West Leaves Ukraine High and Dry Again
BRUSSELS (Dispatches) — NATO countries refused on
Friday to police a no-fly zone over Ukraine, warning that such a move could provoke widespread war in Europe with nuclear power Russia, the organization’s top civilian official said.
Speaking after chairing a meeting with U.S. Secretary of State Antony Blinken and his counterparts, NATO Secretary-General Jens Stoltenberg said, “We are not going to move into Ukraine, neither on the ground, nor in the Ukrainian airspace.”
Under a collective security guarantee binding NATO’s 30 member countries — Article 5 of its founding treaty — all allies must come to the defense of an ally if it finds itself under attack. Any shooting down of a NATO warplane by Russia could trigger that clause.
“The only way to implement a no-fly zone is to send NATO fighter planes into Ukrainian airspace, and then impose that no-fly zone by shooting down Russian planes,” Stoltenberg said. He said allies believe that “if we did that, we would end up with something that could end in a full-fledged war in Europe.”
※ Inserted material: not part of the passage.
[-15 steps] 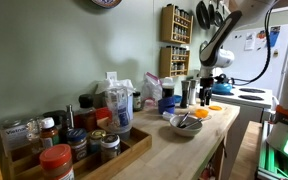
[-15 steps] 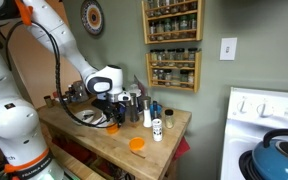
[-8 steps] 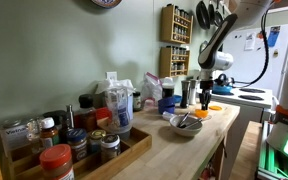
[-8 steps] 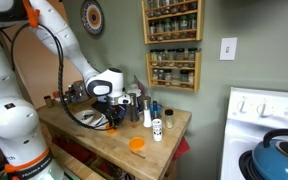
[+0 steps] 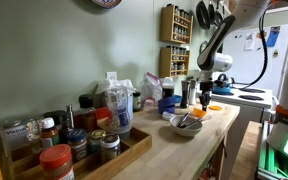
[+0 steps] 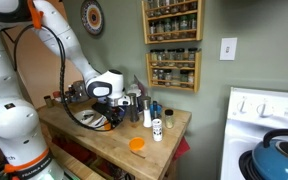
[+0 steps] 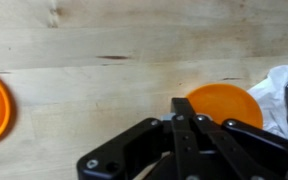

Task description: Pick up the orange bowl and put it in the blue stacked bowl

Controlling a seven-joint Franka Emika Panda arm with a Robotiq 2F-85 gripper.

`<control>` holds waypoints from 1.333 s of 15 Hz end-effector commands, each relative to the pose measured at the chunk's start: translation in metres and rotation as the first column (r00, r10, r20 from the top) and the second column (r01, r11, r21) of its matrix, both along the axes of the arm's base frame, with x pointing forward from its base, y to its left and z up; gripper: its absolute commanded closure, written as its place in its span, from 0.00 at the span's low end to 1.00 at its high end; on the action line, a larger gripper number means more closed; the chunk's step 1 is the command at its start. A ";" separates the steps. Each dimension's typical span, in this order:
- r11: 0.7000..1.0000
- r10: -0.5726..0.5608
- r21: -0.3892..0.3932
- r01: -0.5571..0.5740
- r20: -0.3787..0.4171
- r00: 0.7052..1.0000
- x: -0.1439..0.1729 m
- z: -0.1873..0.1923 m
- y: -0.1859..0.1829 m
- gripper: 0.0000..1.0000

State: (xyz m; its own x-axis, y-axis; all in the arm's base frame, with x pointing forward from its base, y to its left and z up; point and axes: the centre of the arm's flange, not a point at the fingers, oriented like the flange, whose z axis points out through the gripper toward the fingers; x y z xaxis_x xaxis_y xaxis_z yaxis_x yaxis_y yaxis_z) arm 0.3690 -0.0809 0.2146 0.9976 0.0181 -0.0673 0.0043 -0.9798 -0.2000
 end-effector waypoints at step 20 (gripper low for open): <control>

Ukrainian President Volodymyr Zelensky has appealed for the West to enforce a no-fly zone over his country, most recently after a fire overnight at one of Ukraine’s nuclear plants, the largest in Europe.
But, Stoltenberg said, “we are not part of this conflict, and we have a responsibility to ensure that it does not escalate and spread beyond Ukraine, because that would be even more devastating and more dangerous.”
NATO members and officials are alarmed at Russian President Vladimir Putin’s threat to use nuclear weapons should one of them get involved in the conflict. NATO has no weapons itself, but the United States, Britain and France are nuclear powers, like Russia.
NATO has mobilized thousands of troops backed by aircraft, tanks and heavy equipment and deployed them to countries on its eastern flank near Ukraine and Russia, such as Estonia, Latvia, Lithuania, Poland and Romania.
At a second round of talks between Ukrainian and Russian delegations Thursday, Putin warned Ukraine that it must quickly accept the Kremlin’s demand for its “demilitarization” and declare itself a neutral country, thereby renouncing any bid to join NATO.
Instead of a military presence in Ukraine, European Union countries - most of them also NATO members - said they were eyeing more economic sanctions to add to coordinated restrictions that have already targeted Russia’s financial system and elites.
EU officials are examining curbs on Russia’s influence and access to finance at the International Monetary Fund following its invasion of Ukraine, Reuters reported.
The bloc’s top diplomat Josep Borrell said that all options remained on the table with regard to new sanctions.
“We will consider everything,” Borrell told reporters when asked about the possible suspension of the EU’s gas imports from Russia, which think-tank Eurointelligence said amount to $700 million daily even during the war.
The White House dismissed the idea of banning Russian oil imports due to the fact that it could further spike the already high price of gas for the American people.
“We don’t have a strategic interest in reducing the global supply of energy,” White House press secretary Jen Psaki said. “And that would raise prices at the gas pump for the American people, around the world, because it would reduce the supply available.”
“And it’s as simple as: Less supply raises prices. And that is certainly a big factor for the president in this — at this moment,” she added.
Ireland’s Foreign Minister Simon Coveney said no new sanctions would be announced on Friday but that a fourth round could affect more Russian banks’ access to the SWIFT international transfer system, bar Russian ships from European ports and cut imports like steel, timber, aluminium or coal.
Putin launched his “special military operation” to get rid of what he said was Ukraine’s fascist government and demilitarize the country.
Russian forces seized Europe’s biggest nuclear power plant on Friday in heavy fighting in southeastern Ukraine, triggering global alarm, but a huge blaze in a training building has been extinguished and officials said the facility was now safe.
Hawkish U.S. Senator Lindsey Graham publicly called for “somebody in Russia” to assassinate Putin to put an end to the conflict.
“How does this end? Somebody in Russia has to step up to the plate... and take this guy out,” the senator told conservative Fox News TV host Sean Hannity.
He later repeated the call in a series of tweets, saying, “The only people who can fix this are the Russian people. Easy to say, hard to do.”